A never-before-described gene that gives rice resistance to a disease that has been costing about $66 billion a year in global damage has been isolated by a team of scientists led by Agricultural Research Service (ARS) plant pathologist Yulin Jia.
Rice blast, caused by the fungus Magnaporthe oryzae, results in annual yield losses large enough to have fed 60 billion people each year, according to the team's paper just published in the journal Nature Communications.
In the United States' mid-south rice-growing region, the cost of mitigating rice blast infection with fungicide applications can reach almost $20 per acre; plus, the fungus may still cause significant yield loss depending on the susceptibility of each rice variety and the degree of infection at the time of fungicide application, according to the U.S. Department of Agriculture's (USDA) Economic Research Service.
Amazingly, Ptr, the disease resistance gene Jia and his team found, has a structure that has not been seen in plants before. It has been previously deployed unknowingly in blast-resistant rice cultivars because it has been tightly linked to another disease resistance gene, Pi-ta, which has a genetic structure that is well-described in scientific literature.

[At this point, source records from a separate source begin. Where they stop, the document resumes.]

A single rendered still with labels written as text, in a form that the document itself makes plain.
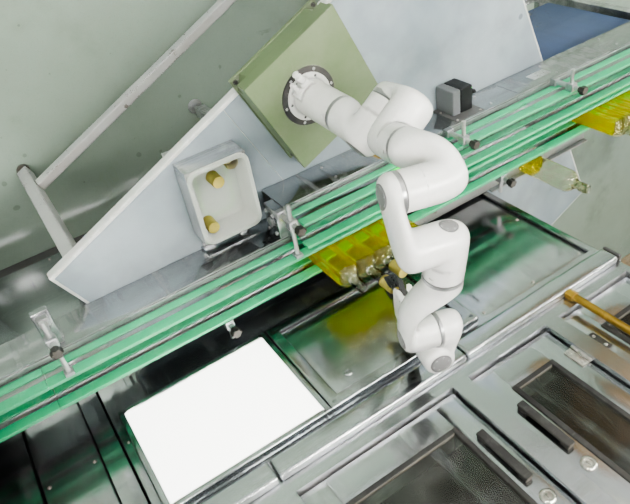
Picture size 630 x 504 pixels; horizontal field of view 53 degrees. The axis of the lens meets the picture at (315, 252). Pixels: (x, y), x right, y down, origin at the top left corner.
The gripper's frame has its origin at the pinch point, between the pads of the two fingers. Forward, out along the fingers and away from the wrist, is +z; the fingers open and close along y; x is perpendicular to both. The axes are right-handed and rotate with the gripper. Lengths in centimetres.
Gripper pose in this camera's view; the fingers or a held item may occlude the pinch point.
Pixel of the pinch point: (392, 286)
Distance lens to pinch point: 164.4
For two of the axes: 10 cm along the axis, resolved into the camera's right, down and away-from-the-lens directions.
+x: -9.5, 2.8, -1.4
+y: -1.4, -7.8, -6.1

Ptr has essentially been living in the shadow of Pi-ta. "Our research was able to separate the two genes and demonstrate that Ptr is independently responsible for its own broad-spectrum blast resistance without Pi-ta," says Jia. "This will provide a new strategy for developing blast-resistant rice cultivars." The full genomic sequence of the Ptr gene was put into GenBank for use by public researchers worldwide.